"In the beginning there was the Word"...Neither the egg. Nor the hen. After that Eve took a bite from the Apple of Wisdom. Or of Knowledge. Can't remember as it was a delicious Starkinson. Ever since then us, women, go to Hell and back, punished for daring not to follow a clear order to NOT bite the apple: we're joggling career, house-wife-ing, childcare (younger or older, even the over 30's, you know who they are...), pregnancy, labour, waxing, plucking, cooking (boiled polenta with cheese is my speciality).
But, one thing is definitely ours: the chitter-chatter-box. We do talk. A lot. 'Cause we're allowed to these days. And we have stances on matters, too. And opinions. And Joan of Arc died so we could talk. Or perhaps the Bronte sisters, can't remember again as ever since I gave birth I suffer from senile amnesia. Regardless of the leekonian origin (n.a. derived from leek, attributed by people from Transylvania in regards to people from the South, especially the Olt county, where sun allows growing lots of vegetables -which would turn Transylvanians vitamins free if we didn't sell these to them-including the ever so popular leek) us, women, do talk a lot.

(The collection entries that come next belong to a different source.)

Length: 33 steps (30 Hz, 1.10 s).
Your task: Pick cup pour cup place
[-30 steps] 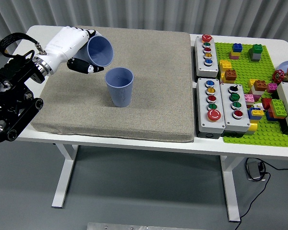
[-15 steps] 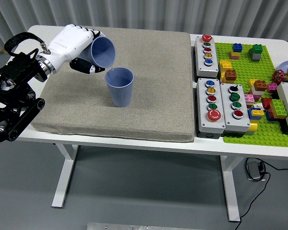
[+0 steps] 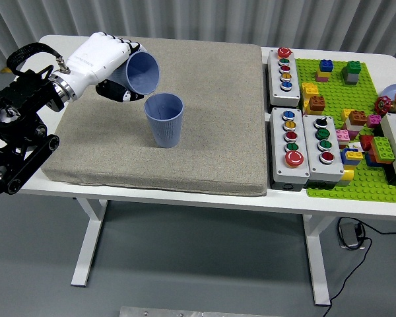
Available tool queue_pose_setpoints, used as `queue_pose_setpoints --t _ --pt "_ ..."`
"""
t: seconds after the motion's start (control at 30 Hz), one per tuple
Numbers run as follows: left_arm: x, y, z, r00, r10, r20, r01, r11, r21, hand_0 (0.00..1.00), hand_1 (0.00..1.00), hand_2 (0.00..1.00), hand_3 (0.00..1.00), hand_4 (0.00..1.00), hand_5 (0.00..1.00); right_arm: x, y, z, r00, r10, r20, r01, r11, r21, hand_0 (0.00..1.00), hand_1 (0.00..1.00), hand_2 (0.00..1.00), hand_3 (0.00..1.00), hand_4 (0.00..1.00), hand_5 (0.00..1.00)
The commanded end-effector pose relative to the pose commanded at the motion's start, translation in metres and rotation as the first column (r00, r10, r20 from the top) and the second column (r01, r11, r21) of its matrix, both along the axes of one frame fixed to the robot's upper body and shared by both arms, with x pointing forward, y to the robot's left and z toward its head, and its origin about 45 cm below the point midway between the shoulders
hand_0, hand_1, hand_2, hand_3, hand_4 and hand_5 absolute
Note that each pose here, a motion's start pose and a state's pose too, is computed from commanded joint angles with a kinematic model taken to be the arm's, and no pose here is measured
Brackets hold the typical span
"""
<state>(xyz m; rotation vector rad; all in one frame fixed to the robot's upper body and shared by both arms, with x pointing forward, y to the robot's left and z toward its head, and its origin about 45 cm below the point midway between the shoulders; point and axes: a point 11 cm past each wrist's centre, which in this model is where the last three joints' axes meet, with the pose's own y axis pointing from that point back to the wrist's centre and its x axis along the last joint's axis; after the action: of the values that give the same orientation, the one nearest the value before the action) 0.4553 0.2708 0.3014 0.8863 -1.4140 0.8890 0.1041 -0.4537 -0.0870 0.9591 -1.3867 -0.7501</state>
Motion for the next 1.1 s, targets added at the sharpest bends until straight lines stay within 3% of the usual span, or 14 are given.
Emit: queue_pose_setpoints --t 1.1 --pt "-0.0020 -0.0095 0.0091 0.997 -0.049 0.062 0.041 0.991 0.129 0.470 0.467 0.498 0.526 0.752 0.132 0.0003 0.0006 -0.0001 1.000 0.007 -0.004 -0.007 1.000 -0.003 0.693 0.661 0.602 0.593 0.002 0.265"
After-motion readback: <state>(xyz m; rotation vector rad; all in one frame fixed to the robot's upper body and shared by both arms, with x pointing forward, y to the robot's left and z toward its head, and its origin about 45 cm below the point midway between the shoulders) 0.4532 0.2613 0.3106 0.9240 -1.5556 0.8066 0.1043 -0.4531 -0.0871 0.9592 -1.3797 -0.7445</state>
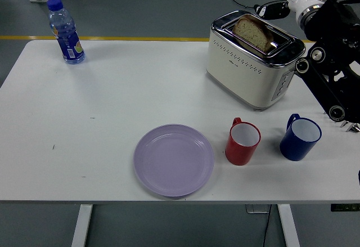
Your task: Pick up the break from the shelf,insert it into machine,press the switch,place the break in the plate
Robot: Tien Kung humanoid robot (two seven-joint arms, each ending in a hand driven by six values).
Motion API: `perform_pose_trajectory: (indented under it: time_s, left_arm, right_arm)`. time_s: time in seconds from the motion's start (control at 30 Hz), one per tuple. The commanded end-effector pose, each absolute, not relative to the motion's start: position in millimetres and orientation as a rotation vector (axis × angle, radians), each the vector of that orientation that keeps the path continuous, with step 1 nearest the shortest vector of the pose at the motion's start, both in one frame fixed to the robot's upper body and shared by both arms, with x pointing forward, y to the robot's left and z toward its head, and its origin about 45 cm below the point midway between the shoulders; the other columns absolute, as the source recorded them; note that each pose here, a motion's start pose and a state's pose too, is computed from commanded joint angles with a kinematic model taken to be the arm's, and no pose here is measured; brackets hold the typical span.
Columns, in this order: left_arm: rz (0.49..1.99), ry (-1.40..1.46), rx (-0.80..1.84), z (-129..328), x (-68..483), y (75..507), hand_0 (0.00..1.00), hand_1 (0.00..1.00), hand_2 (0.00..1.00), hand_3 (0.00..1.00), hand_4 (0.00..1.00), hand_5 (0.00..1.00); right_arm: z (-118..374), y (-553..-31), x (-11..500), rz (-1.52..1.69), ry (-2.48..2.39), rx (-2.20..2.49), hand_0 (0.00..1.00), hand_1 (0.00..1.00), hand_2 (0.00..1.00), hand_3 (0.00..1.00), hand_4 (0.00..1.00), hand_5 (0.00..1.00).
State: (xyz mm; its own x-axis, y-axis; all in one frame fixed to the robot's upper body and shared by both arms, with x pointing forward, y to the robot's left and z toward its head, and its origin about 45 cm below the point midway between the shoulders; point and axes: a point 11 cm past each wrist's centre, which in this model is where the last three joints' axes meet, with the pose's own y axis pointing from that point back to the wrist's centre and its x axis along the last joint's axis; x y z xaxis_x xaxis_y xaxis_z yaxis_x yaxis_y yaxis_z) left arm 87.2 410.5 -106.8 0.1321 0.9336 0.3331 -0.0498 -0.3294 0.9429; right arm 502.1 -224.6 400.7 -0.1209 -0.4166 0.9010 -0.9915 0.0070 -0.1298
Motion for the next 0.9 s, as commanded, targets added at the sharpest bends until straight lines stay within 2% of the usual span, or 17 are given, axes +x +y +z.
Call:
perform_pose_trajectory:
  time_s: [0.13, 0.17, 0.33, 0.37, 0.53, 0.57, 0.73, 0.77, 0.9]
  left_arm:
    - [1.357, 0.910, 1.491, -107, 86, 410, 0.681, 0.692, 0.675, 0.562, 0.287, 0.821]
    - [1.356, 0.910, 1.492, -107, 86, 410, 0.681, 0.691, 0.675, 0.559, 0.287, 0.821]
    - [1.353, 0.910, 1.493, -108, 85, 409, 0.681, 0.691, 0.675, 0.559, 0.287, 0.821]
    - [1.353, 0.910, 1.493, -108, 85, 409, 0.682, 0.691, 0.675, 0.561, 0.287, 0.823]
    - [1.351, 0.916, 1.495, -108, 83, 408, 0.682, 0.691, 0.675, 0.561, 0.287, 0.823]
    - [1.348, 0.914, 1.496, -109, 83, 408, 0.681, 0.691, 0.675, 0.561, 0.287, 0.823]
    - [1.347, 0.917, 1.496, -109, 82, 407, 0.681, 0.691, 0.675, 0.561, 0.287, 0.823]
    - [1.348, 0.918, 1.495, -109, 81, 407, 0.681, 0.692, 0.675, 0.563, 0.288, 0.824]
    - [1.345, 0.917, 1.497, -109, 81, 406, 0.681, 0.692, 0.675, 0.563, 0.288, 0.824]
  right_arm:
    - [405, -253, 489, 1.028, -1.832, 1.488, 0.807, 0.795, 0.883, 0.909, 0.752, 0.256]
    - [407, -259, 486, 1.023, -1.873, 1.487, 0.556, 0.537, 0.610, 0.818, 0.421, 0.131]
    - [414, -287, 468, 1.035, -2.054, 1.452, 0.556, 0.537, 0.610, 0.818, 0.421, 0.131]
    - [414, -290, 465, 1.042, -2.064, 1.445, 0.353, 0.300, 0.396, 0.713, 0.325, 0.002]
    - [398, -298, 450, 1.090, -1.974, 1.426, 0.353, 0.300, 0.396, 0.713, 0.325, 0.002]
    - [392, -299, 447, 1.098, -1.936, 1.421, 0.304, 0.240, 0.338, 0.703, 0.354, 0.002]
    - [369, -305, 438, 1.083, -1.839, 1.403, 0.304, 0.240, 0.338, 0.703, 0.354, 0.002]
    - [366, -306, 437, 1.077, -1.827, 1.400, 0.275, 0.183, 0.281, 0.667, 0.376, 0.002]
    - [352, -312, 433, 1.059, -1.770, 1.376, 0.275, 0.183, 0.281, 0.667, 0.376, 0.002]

So I talk, too. And my husband from Sibiu did warn me that a lot of Transylvanian macho men would swear at me. 'Cause they're not as tolerant (IGNORE-ants, please God, let the ones without the sense of irony or humour to understand this pun) as he is. But, any form of publicity, good or bad, is publicity, right? I'm not an ostrich to bury my head in sand if I hear something negative, but when the ostrich sits like this one can easily reach its bum to kiss it. So hit me. I will talk.
I have no idea what we'll talk about as I can see the writing mood hits me at 3AM at night depending on annoys me during the day. From mums who wish to breastfeed their children up to 6-7 years of age, whom I encourage to extend this to 18-30 years of their children's age to social events. I'm not good at politics, last time my husband paid me to vote some piece of rubbish with YES or NO... (n.a. smth to do with our president)
Well, good night. Or Good morning as it is 4:55AM and my daughter is sighing in bed next to me as she can't sleep over a blocked nose.